Input records:
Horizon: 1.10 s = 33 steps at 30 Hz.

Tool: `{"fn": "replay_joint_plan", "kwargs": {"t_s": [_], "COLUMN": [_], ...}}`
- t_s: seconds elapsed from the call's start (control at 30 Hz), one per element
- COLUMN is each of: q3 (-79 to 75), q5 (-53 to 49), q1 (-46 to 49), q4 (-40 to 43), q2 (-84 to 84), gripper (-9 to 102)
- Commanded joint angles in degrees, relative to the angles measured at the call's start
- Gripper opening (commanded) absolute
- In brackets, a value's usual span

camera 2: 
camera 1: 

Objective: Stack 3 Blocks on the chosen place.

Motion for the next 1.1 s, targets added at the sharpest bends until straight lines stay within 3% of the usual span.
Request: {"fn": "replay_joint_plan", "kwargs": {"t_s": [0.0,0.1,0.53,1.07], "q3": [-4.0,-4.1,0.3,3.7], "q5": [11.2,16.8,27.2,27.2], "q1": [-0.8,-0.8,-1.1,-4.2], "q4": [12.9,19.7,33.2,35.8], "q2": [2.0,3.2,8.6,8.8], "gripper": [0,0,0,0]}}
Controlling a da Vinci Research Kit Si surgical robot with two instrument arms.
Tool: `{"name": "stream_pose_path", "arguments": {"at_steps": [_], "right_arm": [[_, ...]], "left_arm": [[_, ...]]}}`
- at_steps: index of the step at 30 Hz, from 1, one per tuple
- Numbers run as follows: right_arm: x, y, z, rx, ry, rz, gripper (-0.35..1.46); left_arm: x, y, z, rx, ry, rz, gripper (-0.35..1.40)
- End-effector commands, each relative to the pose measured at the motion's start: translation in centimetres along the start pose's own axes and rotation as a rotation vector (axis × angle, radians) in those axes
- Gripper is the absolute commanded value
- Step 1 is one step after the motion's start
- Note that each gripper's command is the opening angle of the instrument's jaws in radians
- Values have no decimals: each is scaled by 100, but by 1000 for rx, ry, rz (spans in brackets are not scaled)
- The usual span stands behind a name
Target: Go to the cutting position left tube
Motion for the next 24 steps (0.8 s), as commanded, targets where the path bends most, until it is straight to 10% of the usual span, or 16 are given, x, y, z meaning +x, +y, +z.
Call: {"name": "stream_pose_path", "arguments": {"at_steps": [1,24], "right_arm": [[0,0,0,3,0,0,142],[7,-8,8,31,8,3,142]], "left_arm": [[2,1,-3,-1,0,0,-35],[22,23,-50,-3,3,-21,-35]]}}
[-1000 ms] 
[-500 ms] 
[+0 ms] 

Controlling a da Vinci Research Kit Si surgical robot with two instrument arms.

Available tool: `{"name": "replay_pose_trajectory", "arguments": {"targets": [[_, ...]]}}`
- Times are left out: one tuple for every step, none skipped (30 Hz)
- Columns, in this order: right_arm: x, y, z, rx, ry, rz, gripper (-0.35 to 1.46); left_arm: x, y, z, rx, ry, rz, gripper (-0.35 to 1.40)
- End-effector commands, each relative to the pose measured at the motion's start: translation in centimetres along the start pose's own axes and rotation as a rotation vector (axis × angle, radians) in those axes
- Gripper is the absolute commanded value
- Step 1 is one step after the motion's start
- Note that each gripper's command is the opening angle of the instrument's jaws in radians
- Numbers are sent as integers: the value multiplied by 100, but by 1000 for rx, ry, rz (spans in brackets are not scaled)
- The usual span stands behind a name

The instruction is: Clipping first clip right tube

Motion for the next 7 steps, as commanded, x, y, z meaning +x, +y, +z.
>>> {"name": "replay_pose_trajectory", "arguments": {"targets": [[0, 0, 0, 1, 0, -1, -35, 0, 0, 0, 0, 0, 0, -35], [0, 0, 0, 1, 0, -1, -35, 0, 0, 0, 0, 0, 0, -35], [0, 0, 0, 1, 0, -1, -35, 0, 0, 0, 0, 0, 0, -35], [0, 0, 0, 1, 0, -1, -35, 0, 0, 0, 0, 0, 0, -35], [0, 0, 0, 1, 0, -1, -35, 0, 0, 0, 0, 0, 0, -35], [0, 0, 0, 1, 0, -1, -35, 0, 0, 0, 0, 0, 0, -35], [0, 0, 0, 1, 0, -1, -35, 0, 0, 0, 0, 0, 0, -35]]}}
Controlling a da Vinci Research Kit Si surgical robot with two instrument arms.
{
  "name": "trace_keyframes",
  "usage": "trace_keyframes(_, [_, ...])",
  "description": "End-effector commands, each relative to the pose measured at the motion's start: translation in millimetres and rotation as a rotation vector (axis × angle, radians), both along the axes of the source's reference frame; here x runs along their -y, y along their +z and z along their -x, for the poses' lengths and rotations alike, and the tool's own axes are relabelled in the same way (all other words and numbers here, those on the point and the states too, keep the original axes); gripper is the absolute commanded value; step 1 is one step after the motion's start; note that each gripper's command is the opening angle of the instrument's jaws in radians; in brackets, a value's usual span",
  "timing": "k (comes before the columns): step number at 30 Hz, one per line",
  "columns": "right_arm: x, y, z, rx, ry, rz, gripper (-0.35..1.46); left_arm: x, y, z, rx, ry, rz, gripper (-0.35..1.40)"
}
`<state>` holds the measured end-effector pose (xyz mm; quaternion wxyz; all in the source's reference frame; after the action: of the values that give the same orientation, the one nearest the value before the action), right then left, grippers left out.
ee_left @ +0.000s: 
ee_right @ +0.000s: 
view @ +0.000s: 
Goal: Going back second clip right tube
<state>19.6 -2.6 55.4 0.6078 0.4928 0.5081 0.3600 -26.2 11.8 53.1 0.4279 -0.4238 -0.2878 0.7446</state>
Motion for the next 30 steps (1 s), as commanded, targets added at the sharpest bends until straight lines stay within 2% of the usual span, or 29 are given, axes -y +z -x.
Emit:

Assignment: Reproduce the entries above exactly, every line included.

Output of the task:
Horizon: 1.10 s = 33 steps at 30 Hz.

Tool: `{"fn": "replay_joint_plan", "kwargs": {"t_s": [_], "COLUMN": [_], ...}}`
- t_s: seconds elapsed from the call's start (control at 30 Hz), one per element
- COLUMN is each of: q3 (-79 to 75), q5 (-53 to 49), q1 (-46 to 49), q4 (-40 to 43), q2 (-84 to 84), gripper (-9 to 102)
- Commanded joint angles in degrees, relative to the angles measured at the call's start
- Gripper opening (commanded) absolute
- In brackets, a value's usual span

camera 2: 
camera 1: 

Objective: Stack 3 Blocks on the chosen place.

Motion for the next 1.1 s, targets added at the sharpest bends until straight lines stay within 3% of the usual span.
Request: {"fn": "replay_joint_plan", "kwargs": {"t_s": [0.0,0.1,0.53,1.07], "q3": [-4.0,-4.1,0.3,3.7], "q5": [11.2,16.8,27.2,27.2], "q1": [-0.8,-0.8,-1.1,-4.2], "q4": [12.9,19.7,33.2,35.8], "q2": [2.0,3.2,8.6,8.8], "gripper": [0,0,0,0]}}
Controlling a da Vinci Research Kit Si surgical robot with two instrument arms.
Tool: `{"name": "stream_pose_path", "arguments": {"at_steps": [_], "right_arm": [[_, ...]], "left_arm": [[_, ...]]}}`
- at_steps: index of the step at 30 Hz, from 1, one per tuple
- Numbers run as follows: right_arm: x, y, z, rx, ry, rz, gripper (-0.35..1.46); left_arm: x, y, z, rx, ry, rz, gripper (-0.35..1.40)
- End-effector commands, each relative to the pose measured at the motion's start: translation in centimetres along the start pose's own axes and rotation as a rotation vector (axis × angle, radians) in those axes
- Gripper is the absolute commanded value
- Step 1 is one step after the motion's start
- Note that each gripper's command is the opening angle of the instrument's jaws in radians
- Values have no decimals: each is scaled by 100, but by 1000 for rx, ry, rz (spans in brackets are not scaled)
- The usual span stands behind a name
Target: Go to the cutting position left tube
Motion for the next 24 steps (0.8 s), as commanded, targets where the path bends most, until it is straight to 10% of the usual span, or 16 are given, x, y, z meaning +x, +y, +z.
Call: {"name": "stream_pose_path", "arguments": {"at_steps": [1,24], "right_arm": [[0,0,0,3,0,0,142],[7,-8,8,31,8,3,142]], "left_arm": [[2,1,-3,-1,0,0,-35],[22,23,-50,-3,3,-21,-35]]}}
[-1000 ms] 
[-500 ms] 
[+0 ms] 

Controlling a da Vinci Research Kit Si surgical robot with two instrument arms.

Available tool: `{"name": "replay_pose_trajectory", "arguments": {"targets": [[_, ...]]}}`
- Times are left out: one tuple for every step, none skipped (30 Hz)
- Columns, in this order: right_arm: x, y, z, rx, ry, rz, gripper (-0.35 to 1.46); left_arm: x, y, z, rx, ry, rz, gripper (-0.35 to 1.40)
- End-effector commands, each relative to the pose measured at the motion's start: translation in centimetres along the start pose's own axes and rotation as a rotation vector (axis × angle, radians) in those axes
- Gripper is the absolute commanded value
- Step 1 is one step after the motion's start
- Note that each gripper's command is the opening angle of the instrument's jaws in radians
- Numbers are sent as integers: the value multiplied by 100, but by 1000 for rx, ry, rz (spans in brackets are not scaled)
- The usual span stands behind a name

The instruction is: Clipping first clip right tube

Motion for the next 7 steps, as commanded, x, y, z meaning +x, +y, +z.
>>> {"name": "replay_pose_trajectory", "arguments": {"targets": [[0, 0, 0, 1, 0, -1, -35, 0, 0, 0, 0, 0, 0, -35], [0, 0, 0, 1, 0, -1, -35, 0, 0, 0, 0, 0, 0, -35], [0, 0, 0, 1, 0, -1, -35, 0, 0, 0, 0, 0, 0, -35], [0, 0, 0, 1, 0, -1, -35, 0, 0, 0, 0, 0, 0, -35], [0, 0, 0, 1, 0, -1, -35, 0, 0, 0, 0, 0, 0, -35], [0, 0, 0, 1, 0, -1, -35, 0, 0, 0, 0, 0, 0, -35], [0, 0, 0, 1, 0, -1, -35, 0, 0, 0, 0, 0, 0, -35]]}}
Controlling a da Vinci Research Kit Si surgical robot with two instrument arms.
{
  "name": "trace_keyframes",
  "usage": "trace_keyframes(_, [_, ...])",
  "description": "End-effector commands, each relative to the pose measured at the motion's start: translation in millimetres and rotation as a rotation vector (axis × angle, radians), both along the axes of the source's reference frame; here x runs along their -y, y along their +z and z along their -x, for the poses' lengths and rotations alike, and the tool's own axes are relabelled in the same way (all other words and numbers here, those on the point and the states too, keep the original axes); gripper is the absolute commanded value; step 1 is one step after the motion's start; note that each gripper's command is the opening angle of the instrument's jaws in radians; in brackets, a value's usual span",
  "timing": "k (comes before the columns): step number at 30 Hz, one per line",
  "columns": "right_arm: x, y, z, rx, ry, rz, gripper (-0.35..1.46); left_arm: x, y, z, rx, ry, rz, gripper (-0.35..1.40)"
}
`<state>` holds the measured end-effector pose (xyz mm; quaternion wxyz; all in the source's reference frame; after the action: of the values that give the same orientation, the one nearest the value before the action), right then left, grippers left out.
ee_left @ +0.000s: 
ee_right @ +0.000s: 
view @ +0.000s: 
Goal: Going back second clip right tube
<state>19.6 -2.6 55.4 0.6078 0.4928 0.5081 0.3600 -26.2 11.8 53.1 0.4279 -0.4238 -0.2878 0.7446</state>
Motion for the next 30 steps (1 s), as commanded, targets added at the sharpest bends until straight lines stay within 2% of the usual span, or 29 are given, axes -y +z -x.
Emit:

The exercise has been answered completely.